Excerpt: 'Why My Wife Thinks I'm an Idiot'

As host of ESPN's hugely popular radio show "Mike & Mike in the Morning," Mike Greenberg has interviewed everyone from Michael Jordan to Danica Patrick.

In his debut book, he tackles the subject of fatherhood.

In "Why My Wife Thinks I'm an Idiot," Greenberg talks about his panic when learning he would become a father and everything from the true significance of sports to the worst possible thing to say in a room full of pregnant women.

You can read an excerpt below.

Why My Wife Thinks I'm An Idiot: The Life and Times of a Sportscaster Dad

The First Trimester: Denial

I must confess, the very first thought that went through my mind was that Ricky Ricardo was full of s***. And that devastates me, because I love Ricky Ricardo. The man was wearing clothes in the fifties that would still be hip today, and he made smoking look so cool I started doing it. To my mind, he was the coolest character in the history of television.

What a shame he was so obviously full of s***.

I'll tell you how I know: Remember the episode where Lucy tells Ricky she's pregnant? She does it anonymously, making him figure it out in front of his audience at the Tropicana nightclub. Ricky sings "We're Having a Baby, My Baby and Me," trying to guess which guest is the lucky one. Do you remember how he strolls right past Lucy without the foggiest notion it might be she who is expecting? What are we to make of this? Was it the second Immaculate Conception? Had Ricky never traversed the space between those separated twin beds? Could it really have been that much of a surprise?

Now, this was the fifties, so I'm willing to cut them slack on sexual chemistry. I suppose in the time of Joseph McCarthy, network censors might have been squeamish if Lucy had said, "I should go off the Ortho-Cept this week. Last time it took me three months to get my period."

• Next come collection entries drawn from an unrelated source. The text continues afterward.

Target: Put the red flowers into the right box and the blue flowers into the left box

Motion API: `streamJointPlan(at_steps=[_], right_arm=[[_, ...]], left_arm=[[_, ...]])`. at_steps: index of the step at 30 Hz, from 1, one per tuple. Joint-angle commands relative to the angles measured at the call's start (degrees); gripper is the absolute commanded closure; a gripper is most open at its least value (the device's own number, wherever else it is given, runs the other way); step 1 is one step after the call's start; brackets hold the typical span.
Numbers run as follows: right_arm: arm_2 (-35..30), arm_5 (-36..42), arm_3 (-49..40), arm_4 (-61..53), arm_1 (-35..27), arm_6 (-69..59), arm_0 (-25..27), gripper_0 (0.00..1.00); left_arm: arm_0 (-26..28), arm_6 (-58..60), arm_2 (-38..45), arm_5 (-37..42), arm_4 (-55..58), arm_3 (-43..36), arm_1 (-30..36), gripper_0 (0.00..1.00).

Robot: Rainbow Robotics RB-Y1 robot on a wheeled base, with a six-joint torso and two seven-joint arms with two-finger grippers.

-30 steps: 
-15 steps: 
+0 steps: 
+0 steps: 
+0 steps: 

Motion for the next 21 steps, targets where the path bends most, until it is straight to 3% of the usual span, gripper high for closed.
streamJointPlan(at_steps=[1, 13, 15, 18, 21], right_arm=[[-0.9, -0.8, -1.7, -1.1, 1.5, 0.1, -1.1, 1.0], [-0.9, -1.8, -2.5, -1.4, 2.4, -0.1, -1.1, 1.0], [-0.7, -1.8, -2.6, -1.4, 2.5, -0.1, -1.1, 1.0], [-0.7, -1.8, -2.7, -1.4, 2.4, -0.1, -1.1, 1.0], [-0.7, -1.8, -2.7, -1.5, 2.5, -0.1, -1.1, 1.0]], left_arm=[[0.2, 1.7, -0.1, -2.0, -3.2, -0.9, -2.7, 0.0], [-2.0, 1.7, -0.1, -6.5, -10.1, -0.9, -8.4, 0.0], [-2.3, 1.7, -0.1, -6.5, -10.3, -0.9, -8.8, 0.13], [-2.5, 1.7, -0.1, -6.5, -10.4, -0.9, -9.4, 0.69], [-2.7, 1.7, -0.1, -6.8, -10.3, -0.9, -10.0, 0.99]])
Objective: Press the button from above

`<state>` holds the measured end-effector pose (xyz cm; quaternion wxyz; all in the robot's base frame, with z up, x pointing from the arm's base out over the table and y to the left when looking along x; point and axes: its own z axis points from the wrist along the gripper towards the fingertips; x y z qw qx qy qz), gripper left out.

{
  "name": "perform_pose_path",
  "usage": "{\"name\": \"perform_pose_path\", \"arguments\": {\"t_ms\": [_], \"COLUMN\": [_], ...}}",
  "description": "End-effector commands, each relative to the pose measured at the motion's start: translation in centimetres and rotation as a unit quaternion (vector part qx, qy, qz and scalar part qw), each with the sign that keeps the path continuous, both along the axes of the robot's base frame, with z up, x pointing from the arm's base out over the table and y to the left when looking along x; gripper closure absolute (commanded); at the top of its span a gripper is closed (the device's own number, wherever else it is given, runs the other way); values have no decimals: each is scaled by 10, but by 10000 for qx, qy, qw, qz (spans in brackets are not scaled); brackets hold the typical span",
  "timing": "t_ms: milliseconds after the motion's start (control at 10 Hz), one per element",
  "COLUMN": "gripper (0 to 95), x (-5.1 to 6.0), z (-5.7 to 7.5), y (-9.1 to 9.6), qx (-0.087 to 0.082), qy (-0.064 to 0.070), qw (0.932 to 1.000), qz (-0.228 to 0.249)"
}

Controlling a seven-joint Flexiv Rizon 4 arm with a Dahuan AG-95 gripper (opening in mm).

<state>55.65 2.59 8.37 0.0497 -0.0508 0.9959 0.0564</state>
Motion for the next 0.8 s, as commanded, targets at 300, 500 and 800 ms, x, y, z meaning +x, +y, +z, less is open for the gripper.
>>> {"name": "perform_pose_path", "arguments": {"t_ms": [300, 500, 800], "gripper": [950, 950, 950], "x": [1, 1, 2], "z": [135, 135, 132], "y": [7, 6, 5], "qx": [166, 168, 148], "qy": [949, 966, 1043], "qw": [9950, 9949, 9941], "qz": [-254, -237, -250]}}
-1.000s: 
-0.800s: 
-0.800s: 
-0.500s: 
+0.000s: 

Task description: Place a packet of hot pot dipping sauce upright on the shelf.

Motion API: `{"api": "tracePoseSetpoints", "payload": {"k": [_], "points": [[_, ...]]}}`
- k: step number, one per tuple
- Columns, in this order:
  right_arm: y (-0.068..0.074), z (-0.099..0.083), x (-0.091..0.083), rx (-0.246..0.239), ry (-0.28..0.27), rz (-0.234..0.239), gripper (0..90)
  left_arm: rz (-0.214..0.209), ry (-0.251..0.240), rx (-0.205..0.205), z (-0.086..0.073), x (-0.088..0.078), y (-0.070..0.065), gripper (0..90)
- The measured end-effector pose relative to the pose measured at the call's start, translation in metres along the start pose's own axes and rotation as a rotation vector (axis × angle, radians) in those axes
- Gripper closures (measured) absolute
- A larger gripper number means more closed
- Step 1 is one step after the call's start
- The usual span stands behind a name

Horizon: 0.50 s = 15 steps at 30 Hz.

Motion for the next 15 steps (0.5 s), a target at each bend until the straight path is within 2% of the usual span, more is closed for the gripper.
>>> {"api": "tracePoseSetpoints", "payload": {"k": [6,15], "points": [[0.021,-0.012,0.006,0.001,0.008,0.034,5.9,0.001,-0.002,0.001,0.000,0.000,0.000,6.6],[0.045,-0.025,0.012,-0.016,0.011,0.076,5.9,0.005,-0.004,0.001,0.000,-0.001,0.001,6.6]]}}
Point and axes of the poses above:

But did they really need to insult our intelligence?

Now, maybe it was better the way they did it. I certainly didn't need to hear Lucy tell Ricky she was ovulating, or tell Ethel she was three centimeters dilated and twenty percent effaced. I don't regret never seeing Lucille Ball in the stirrups, or bored out of her mind on bed rest because she was carrying too low and they didn't want to use a stitch in her cervix. Perhaps the world was a better place when we were spared all of that on television, but mustn't Ricky have had some inkling that Lucy might be knocked up?

The point of all this is that today, my wife told me we are going to have a baby. Unlike Ricky, I was not shocked by the news. Not after we went off the pill three months ago, visited three obstetricians and a pediatrician, pinpointed the optimal instant of ovulation, became unprecedentedly intimate with a thermometer, had sex when I didn't feel like it (a first), and spent hundreds of dollars on books -- everything from prenatal diet tips to the benefits of communication with the fetus. Like everything else in my life, this transaction was carefully budgeted, programmed by a computer, dissected on a spreadsheet, discussed via e-mail, and scheduled in my BlackBerry long before any rabbit died. My wife didn't need to slip me an anonymous note, and there was no point in feigning surprise. This was a day that was only about the facts.

We're having a baby. My baby and me.